BEGIN DATA SUPPLIED
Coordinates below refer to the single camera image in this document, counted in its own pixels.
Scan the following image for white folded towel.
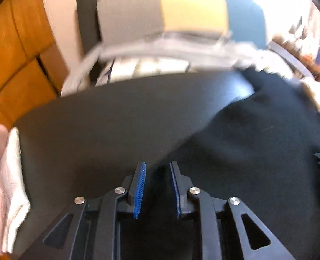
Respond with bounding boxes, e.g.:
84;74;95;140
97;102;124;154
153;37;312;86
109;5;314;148
1;127;31;253

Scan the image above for grey yellow blue sofa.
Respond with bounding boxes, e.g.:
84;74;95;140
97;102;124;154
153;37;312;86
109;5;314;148
96;0;267;49

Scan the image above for grey bed rail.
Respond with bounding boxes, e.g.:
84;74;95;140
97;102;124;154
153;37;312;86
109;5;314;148
60;46;106;96
268;41;312;79

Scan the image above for black padded table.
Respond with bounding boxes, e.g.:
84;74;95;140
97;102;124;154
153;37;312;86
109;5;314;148
12;72;255;260

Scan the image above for wooden wardrobe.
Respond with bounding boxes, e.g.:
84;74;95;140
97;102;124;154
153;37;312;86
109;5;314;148
0;0;68;130

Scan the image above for grey garment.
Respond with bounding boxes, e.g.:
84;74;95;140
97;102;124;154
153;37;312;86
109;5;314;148
100;31;261;68

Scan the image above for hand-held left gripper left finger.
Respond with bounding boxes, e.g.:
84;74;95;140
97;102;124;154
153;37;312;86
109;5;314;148
27;162;147;260

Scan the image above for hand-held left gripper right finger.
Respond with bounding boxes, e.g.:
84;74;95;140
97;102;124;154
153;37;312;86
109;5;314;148
169;161;296;260

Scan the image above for white patterned bedding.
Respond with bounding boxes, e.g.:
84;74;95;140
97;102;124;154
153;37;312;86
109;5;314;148
96;57;193;84

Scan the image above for black rolled mat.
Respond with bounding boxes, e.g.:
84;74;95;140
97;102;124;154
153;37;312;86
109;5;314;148
76;0;102;52

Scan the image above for black knit sweater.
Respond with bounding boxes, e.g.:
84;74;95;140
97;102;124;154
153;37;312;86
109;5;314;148
149;68;320;260

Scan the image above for bright window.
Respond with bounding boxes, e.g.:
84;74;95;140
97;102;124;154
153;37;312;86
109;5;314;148
244;0;312;41

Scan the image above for beige knit cloth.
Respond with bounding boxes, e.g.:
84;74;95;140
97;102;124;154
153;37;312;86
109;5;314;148
298;77;320;130

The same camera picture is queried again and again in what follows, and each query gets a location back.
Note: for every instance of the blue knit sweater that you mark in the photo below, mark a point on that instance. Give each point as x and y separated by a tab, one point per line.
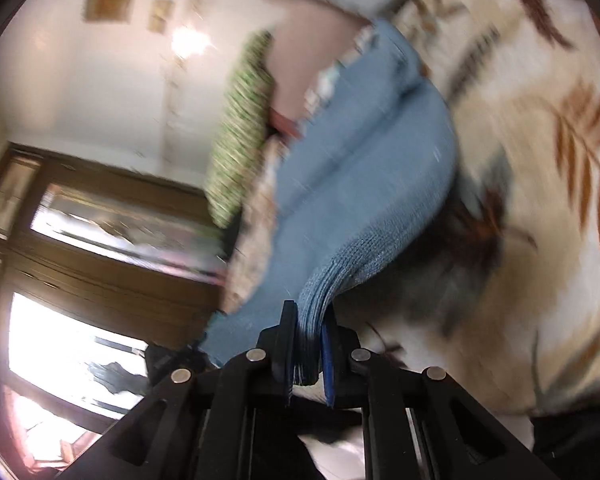
360	170

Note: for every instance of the wooden door with stained glass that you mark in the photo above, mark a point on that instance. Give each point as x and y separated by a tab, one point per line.
105	260

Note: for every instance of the green checkered pillow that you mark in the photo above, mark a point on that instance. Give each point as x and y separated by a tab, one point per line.
240	130

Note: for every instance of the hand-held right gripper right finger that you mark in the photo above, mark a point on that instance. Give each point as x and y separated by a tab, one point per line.
330	360

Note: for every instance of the leaf print blanket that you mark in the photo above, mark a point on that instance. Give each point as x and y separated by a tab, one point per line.
530	210

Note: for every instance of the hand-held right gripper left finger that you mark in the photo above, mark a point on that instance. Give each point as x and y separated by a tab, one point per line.
286	350

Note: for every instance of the dark cloth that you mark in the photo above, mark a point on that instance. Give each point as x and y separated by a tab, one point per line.
580	450
END DATA SUPPLIED
#### WHAT THE TASK ASKS
When the line containing "The same camera" is reached, write out that line and each one after it exactly, ending with the last line of the records; pictures are not copied.

#### OUTPUT BELOW
The same camera picture is queried again and again in what follows, and each query gets a location back.
Note: for every instance of the blue knit sweater that you mark in the photo below, mark a point on that instance. Give each point as x and y separated by a tab, one point per line.
360	170

Note: for every instance of the wooden door with stained glass that you mark in the photo above, mark a point on that instance. Give each point as x and y separated by a tab, one point per line.
105	260

Note: for every instance of the green checkered pillow that you mark in the photo above, mark a point on that instance. Give each point as x and y separated by a tab, one point per line.
240	130

Note: for every instance of the hand-held right gripper right finger that you mark in the photo above, mark a point on that instance. Give each point as x and y separated by a tab, one point per line.
330	360

Note: for every instance of the leaf print blanket that you mark in the photo above, mark a point on that instance. Give each point as x and y separated by a tab, one point per line.
530	210

Note: for every instance of the hand-held right gripper left finger that you mark in the photo above, mark a point on that instance. Give each point as x and y separated by a tab, one point per line.
286	350

Note: for every instance of the dark cloth that you mark in the photo above, mark a point on that instance. Give each point as x and y separated by a tab, one point per line.
580	450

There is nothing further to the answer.